**REQUIRED ACTION:** Write out all of the lines below, exactly and completely.

**PROVIDED MATERIAL:**
···

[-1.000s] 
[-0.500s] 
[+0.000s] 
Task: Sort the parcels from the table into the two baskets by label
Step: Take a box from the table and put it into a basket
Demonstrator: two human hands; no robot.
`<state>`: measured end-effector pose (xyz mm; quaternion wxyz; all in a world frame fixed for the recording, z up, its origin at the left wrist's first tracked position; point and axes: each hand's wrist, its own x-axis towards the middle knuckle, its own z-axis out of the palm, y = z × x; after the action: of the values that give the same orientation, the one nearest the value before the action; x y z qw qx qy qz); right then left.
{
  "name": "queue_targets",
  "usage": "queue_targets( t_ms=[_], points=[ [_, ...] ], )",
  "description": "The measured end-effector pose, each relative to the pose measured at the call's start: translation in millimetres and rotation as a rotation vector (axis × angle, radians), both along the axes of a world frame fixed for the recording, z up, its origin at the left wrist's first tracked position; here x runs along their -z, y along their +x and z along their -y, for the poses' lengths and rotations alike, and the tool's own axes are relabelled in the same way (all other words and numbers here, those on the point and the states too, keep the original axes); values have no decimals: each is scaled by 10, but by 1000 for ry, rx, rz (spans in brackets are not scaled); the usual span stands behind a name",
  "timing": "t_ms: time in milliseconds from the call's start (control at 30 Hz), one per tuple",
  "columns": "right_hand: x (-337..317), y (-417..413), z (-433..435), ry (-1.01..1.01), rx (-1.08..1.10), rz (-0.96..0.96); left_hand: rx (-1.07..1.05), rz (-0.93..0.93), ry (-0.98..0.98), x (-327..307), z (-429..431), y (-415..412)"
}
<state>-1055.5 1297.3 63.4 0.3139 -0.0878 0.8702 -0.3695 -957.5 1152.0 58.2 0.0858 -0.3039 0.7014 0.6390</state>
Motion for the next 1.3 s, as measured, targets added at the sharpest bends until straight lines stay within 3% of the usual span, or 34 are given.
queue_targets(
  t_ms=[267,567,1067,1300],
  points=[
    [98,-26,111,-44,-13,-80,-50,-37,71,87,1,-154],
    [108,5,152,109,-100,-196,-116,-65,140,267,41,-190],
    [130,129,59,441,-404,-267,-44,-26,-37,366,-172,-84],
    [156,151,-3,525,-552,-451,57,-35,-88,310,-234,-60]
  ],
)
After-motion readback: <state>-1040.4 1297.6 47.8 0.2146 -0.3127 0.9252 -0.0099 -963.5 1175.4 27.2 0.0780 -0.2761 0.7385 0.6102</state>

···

**ANSWER AREA:**
[-1.000s] 
[-0.500s] 
[+0.000s] 
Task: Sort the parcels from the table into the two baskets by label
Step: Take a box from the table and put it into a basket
Demonstrator: two human hands; no robot.
`<state>`: measured end-effector pose (xyz mm; quaternion wxyz; all in a world frame fixed for the recording, z up, its origin at the left wrist's first tracked position; point and axes: each hand's wrist, its own x-axis towards the middle knuckle, its own z-axis out of the palm, y = z × x; after the action: of the values that give the same orientation, the one nearest the value before the action; x y z qw qx qy qz); right then left.
{
  "name": "queue_targets",
  "usage": "queue_targets( t_ms=[_], points=[ [_, ...] ], )",
  "description": "The measured end-effector pose, each relative to the pose measured at the call's start: translation in millimetres and rotation as a rotation vector (axis × angle, radians), both along the axes of a world frame fixed for the recording, z up, its origin at the left wrist's first tracked position; here x runs along their -z, y along their +x and z along their -y, for the poses' lengths and rotations alike, and the tool's own axes are relabelled in the same way (all other words and numbers here, those on the point and the states too, keep the original axes); values have no decimals: each is scaled by 10, but by 1000 for ry, rx, rz (spans in brackets are not scaled); the usual span stands behind a name",
  "timing": "t_ms: time in milliseconds from the call's start (control at 30 Hz), one per tuple",
  "columns": "right_hand: x (-337..317), y (-417..413), z (-433..435), ry (-1.01..1.01), rx (-1.08..1.10), rz (-0.96..0.96); left_hand: rx (-1.07..1.05), rz (-0.93..0.93), ry (-0.98..0.98), x (-327..307), z (-429..431), y (-415..412)"
}
<state>-1055.5 1297.3 63.4 0.3139 -0.0878 0.8702 -0.3695 -957.5 1152.0 58.2 0.0858 -0.3039 0.7014 0.6390</state>
Motion for the next 1.3 s, as measured, targets added at the sharpest bends until straight lines stay within 3% of the usual span, or 34 are given.
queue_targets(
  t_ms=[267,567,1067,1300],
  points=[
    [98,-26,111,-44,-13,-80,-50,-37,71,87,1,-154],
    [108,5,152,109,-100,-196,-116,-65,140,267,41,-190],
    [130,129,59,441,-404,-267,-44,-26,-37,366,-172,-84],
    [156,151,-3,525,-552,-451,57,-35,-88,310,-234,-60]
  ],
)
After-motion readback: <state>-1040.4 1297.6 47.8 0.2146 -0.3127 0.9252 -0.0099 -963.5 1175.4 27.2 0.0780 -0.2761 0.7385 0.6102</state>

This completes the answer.